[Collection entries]
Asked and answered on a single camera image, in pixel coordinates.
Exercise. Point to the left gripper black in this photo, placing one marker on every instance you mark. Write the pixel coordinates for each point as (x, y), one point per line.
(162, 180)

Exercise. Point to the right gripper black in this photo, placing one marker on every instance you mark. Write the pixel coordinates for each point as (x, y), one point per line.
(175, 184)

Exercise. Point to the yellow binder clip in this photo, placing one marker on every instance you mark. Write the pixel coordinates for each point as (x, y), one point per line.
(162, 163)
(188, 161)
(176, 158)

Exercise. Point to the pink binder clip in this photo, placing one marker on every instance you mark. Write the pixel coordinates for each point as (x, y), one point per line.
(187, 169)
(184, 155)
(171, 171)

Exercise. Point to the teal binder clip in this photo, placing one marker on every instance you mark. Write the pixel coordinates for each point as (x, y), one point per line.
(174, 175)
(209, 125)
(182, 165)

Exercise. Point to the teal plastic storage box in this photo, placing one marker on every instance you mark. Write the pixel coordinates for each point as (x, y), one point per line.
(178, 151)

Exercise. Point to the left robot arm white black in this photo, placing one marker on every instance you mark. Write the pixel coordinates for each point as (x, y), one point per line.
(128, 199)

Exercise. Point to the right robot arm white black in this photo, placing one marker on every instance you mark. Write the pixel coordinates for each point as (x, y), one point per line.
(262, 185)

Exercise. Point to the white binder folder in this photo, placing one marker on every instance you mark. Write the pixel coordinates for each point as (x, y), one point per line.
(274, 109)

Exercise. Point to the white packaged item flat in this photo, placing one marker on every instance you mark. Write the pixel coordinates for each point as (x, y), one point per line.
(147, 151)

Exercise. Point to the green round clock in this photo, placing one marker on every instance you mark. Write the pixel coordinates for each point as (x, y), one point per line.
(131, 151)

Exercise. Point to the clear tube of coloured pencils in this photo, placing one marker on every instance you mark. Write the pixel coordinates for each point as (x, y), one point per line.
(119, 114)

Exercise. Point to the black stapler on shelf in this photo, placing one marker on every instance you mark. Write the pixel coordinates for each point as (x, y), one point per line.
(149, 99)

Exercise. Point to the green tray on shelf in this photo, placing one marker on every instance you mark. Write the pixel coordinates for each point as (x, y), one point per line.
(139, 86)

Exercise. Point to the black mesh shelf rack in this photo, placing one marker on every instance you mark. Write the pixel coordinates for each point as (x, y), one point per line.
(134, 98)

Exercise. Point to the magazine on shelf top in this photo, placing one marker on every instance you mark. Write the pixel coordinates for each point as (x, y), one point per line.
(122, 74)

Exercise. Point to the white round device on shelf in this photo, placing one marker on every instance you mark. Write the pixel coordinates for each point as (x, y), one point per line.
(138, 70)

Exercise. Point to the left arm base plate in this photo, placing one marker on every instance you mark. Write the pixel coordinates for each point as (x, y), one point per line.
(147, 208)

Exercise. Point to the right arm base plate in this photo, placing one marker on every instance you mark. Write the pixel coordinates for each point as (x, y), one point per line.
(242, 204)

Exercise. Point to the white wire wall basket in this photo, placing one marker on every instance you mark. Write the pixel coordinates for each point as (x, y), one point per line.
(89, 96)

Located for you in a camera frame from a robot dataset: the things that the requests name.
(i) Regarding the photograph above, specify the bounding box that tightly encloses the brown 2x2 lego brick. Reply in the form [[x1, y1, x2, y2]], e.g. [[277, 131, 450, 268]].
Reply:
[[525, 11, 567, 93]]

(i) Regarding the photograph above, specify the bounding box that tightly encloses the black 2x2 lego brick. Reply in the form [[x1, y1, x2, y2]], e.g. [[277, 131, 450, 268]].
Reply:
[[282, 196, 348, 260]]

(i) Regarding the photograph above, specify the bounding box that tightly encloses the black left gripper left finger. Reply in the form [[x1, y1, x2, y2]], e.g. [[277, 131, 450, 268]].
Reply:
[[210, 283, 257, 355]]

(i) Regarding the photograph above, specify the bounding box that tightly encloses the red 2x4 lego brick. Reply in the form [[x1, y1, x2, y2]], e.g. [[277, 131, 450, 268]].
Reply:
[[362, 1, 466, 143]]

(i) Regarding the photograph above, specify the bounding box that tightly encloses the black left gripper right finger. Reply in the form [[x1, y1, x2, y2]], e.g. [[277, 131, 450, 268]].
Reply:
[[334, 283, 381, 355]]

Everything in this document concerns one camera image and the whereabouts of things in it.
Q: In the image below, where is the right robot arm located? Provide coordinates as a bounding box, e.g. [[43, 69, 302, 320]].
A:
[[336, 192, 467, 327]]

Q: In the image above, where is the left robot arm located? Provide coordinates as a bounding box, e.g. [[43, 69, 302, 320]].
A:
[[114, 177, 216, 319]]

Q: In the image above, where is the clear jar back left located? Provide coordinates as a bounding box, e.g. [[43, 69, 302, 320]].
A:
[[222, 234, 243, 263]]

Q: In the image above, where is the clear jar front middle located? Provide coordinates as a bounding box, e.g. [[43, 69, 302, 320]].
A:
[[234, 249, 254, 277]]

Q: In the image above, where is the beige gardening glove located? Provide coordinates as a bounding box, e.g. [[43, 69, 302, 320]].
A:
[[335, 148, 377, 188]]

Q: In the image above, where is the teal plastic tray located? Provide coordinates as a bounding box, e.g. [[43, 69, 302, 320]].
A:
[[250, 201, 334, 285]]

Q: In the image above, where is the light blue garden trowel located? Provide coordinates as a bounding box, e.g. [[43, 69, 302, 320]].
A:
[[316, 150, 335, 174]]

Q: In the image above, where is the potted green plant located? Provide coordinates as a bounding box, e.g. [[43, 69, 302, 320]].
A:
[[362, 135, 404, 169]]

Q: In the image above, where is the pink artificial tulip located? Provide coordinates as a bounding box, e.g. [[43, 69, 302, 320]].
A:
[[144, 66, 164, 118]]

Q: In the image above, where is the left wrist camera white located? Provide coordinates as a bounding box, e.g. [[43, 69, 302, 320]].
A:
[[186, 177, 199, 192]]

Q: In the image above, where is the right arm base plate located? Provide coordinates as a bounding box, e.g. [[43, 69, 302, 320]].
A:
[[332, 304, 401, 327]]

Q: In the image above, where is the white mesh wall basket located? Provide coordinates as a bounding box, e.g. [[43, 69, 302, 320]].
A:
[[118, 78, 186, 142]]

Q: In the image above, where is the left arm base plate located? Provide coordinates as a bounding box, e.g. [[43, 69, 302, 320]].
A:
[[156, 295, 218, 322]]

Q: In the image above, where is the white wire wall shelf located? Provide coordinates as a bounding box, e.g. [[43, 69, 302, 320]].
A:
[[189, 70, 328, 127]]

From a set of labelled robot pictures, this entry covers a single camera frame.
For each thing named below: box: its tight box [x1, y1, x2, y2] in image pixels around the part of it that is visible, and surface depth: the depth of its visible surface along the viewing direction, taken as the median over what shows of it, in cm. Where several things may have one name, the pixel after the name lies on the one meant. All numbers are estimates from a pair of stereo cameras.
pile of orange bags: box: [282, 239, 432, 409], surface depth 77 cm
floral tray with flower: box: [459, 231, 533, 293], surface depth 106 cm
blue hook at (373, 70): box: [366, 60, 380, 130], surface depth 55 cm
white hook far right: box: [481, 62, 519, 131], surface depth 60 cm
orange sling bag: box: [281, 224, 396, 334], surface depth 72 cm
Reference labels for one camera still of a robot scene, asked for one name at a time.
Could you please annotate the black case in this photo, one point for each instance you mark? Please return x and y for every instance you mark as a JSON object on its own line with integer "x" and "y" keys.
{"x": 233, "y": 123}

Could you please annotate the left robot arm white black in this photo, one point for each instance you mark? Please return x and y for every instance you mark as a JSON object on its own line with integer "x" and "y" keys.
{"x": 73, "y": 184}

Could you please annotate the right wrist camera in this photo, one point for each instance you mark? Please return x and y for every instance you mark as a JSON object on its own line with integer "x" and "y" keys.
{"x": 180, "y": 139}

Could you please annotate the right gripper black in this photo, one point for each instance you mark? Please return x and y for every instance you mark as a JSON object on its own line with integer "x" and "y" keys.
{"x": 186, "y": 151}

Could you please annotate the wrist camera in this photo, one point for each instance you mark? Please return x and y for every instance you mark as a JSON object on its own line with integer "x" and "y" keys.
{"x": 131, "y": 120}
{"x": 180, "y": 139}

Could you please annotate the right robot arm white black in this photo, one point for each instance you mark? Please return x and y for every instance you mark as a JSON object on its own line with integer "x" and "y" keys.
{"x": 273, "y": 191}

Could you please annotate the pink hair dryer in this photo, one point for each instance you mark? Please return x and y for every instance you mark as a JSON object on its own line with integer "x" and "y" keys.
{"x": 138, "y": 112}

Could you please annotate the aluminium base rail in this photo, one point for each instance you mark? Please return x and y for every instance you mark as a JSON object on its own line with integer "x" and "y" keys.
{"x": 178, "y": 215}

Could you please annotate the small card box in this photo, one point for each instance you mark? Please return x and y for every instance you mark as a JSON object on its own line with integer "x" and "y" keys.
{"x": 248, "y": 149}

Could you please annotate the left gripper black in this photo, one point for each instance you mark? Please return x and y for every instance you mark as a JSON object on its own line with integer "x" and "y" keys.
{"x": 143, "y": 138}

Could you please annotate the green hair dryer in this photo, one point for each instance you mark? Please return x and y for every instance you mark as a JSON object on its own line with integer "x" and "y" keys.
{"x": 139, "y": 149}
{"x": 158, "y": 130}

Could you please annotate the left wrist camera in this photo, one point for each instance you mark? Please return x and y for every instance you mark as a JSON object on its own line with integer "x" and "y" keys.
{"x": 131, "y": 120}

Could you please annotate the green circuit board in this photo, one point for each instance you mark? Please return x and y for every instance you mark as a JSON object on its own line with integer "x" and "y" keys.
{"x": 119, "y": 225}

• **The problem**
Write out exactly, and only, each line from the one with "Could you please annotate the green circuit" down to the last line of the records above.

• **Answer box**
Could you please annotate the green circuit board in this photo, one point for each instance you mark? Please return x and y for every instance you mark as a JSON object on its own line with integer "x" and "y" keys.
{"x": 119, "y": 225}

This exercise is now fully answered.